◆ **WHAT THE TASK ASKS**: Please return every record below exactly as it stands.

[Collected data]

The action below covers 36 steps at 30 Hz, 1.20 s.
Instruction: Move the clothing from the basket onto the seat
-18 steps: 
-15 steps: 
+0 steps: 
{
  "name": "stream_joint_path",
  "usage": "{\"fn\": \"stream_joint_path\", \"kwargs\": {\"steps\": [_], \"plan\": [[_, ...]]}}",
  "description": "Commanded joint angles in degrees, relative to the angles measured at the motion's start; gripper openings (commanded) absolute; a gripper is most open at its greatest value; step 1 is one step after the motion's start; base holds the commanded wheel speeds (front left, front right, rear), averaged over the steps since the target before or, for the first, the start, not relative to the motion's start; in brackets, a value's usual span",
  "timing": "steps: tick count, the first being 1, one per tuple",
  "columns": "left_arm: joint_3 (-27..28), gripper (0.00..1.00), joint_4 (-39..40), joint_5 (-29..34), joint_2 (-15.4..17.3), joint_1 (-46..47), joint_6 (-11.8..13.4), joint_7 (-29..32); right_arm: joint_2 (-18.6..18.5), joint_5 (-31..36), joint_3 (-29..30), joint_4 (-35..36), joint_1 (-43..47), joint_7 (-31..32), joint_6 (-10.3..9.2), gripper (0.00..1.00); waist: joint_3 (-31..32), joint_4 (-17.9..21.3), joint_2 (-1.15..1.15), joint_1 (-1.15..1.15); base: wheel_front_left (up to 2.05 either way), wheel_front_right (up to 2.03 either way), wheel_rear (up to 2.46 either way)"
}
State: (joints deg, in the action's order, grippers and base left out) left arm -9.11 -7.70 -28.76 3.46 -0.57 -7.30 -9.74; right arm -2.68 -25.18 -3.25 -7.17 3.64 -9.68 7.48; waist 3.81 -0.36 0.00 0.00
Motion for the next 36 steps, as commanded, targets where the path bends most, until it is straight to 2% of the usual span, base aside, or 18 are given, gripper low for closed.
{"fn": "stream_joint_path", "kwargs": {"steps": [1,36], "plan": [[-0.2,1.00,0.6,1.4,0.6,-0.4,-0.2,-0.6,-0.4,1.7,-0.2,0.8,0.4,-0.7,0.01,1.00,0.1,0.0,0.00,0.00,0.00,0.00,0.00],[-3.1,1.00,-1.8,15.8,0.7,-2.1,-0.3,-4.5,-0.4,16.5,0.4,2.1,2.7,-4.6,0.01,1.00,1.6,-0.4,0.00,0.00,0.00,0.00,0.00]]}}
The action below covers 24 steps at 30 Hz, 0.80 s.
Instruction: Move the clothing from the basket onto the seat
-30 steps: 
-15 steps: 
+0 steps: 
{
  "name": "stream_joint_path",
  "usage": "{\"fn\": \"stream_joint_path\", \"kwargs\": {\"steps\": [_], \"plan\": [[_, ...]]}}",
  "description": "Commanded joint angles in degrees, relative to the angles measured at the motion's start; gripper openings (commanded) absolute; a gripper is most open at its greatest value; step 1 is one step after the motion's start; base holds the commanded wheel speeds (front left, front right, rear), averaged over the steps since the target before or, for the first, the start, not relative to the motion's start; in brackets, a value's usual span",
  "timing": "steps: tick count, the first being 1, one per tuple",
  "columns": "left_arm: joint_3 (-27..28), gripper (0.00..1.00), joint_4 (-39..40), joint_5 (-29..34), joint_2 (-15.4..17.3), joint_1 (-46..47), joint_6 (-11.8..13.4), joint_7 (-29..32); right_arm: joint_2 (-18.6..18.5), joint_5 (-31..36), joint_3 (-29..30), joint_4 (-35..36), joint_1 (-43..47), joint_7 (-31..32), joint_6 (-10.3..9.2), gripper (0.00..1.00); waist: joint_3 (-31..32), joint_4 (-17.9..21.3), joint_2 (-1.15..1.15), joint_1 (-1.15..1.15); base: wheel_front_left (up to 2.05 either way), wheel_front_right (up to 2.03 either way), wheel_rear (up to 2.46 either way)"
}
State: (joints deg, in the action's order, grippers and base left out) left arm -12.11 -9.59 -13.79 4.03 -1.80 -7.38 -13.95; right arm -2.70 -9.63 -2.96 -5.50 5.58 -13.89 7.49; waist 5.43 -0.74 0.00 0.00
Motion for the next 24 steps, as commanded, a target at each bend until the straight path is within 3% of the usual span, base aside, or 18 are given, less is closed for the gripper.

◆ **REPLY**:
The action below covers 36 steps at 30 Hz, 1.20 s.
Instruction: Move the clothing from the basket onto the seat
-18 steps: 
-15 steps: 
+0 steps: 
{
  "name": "stream_joint_path",
  "usage": "{\"fn\": \"stream_joint_path\", \"kwargs\": {\"steps\": [_], \"plan\": [[_, ...]]}}",
  "description": "Commanded joint angles in degrees, relative to the angles measured at the motion's start; gripper openings (commanded) absolute; a gripper is most open at its greatest value; step 1 is one step after the motion's start; base holds the commanded wheel speeds (front left, front right, rear), averaged over the steps since the target before or, for the first, the start, not relative to the motion's start; in brackets, a value's usual span",
  "timing": "steps: tick count, the first being 1, one per tuple",
  "columns": "left_arm: joint_3 (-27..28), gripper (0.00..1.00), joint_4 (-39..40), joint_5 (-29..34), joint_2 (-15.4..17.3), joint_1 (-46..47), joint_6 (-11.8..13.4), joint_7 (-29..32); right_arm: joint_2 (-18.6..18.5), joint_5 (-31..36), joint_3 (-29..30), joint_4 (-35..36), joint_1 (-43..47), joint_7 (-31..32), joint_6 (-10.3..9.2), gripper (0.00..1.00); waist: joint_3 (-31..32), joint_4 (-17.9..21.3), joint_2 (-1.15..1.15), joint_1 (-1.15..1.15); base: wheel_front_left (up to 2.05 either way), wheel_front_right (up to 2.03 either way), wheel_rear (up to 2.46 either way)"
}
State: (joints deg, in the action's order, grippers and base left out) left arm -9.11 -7.70 -28.76 3.46 -0.57 -7.30 -9.74; right arm -2.68 -25.18 -3.25 -7.17 3.64 -9.68 7.48; waist 3.81 -0.36 0.00 0.00
Motion for the next 36 steps, as commanded, targets where the path bends most, until it is straight to 2% of the usual span, base aside, or 18 are given, gripper low for closed.
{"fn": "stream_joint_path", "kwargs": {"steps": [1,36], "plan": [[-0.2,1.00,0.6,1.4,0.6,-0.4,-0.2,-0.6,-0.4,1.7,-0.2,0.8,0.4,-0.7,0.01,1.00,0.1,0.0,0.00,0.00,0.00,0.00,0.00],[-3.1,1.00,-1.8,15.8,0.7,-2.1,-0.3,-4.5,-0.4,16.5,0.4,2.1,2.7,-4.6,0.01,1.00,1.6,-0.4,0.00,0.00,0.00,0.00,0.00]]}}
The action below covers 24 steps at 30 Hz, 0.80 s.
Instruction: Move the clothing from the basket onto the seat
-30 steps: 
-15 steps: 
+0 steps: 
{
  "name": "stream_joint_path",
  "usage": "{\"fn\": \"stream_joint_path\", \"kwargs\": {\"steps\": [_], \"plan\": [[_, ...]]}}",
  "description": "Commanded joint angles in degrees, relative to the angles measured at the motion's start; gripper openings (commanded) absolute; a gripper is most open at its greatest value; step 1 is one step after the motion's start; base holds the commanded wheel speeds (front left, front right, rear), averaged over the steps since the target before or, for the first, the start, not relative to the motion's start; in brackets, a value's usual span",
  "timing": "steps: tick count, the first being 1, one per tuple",
  "columns": "left_arm: joint_3 (-27..28), gripper (0.00..1.00), joint_4 (-39..40), joint_5 (-29..34), joint_2 (-15.4..17.3), joint_1 (-46..47), joint_6 (-11.8..13.4), joint_7 (-29..32); right_arm: joint_2 (-18.6..18.5), joint_5 (-31..36), joint_3 (-29..30), joint_4 (-35..36), joint_1 (-43..47), joint_7 (-31..32), joint_6 (-10.3..9.2), gripper (0.00..1.00); waist: joint_3 (-31..32), joint_4 (-17.9..21.3), joint_2 (-1.15..1.15), joint_1 (-1.15..1.15); base: wheel_front_left (up to 2.05 either way), wheel_front_right (up to 2.03 either way), wheel_rear (up to 2.46 either way)"
}
State: (joints deg, in the action's order, grippers and base left out) left arm -12.11 -9.59 -13.79 4.03 -1.80 -7.38 -13.95; right arm -2.70 -9.63 -2.96 -5.50 5.58 -13.89 7.49; waist 5.43 -0.74 0.00 0.00
Motion for the next 24 steps, as commanded, a target at each bend until the straight path is within 3% of the usual span, base aside, or 18 are given, less is closed for the gripper.

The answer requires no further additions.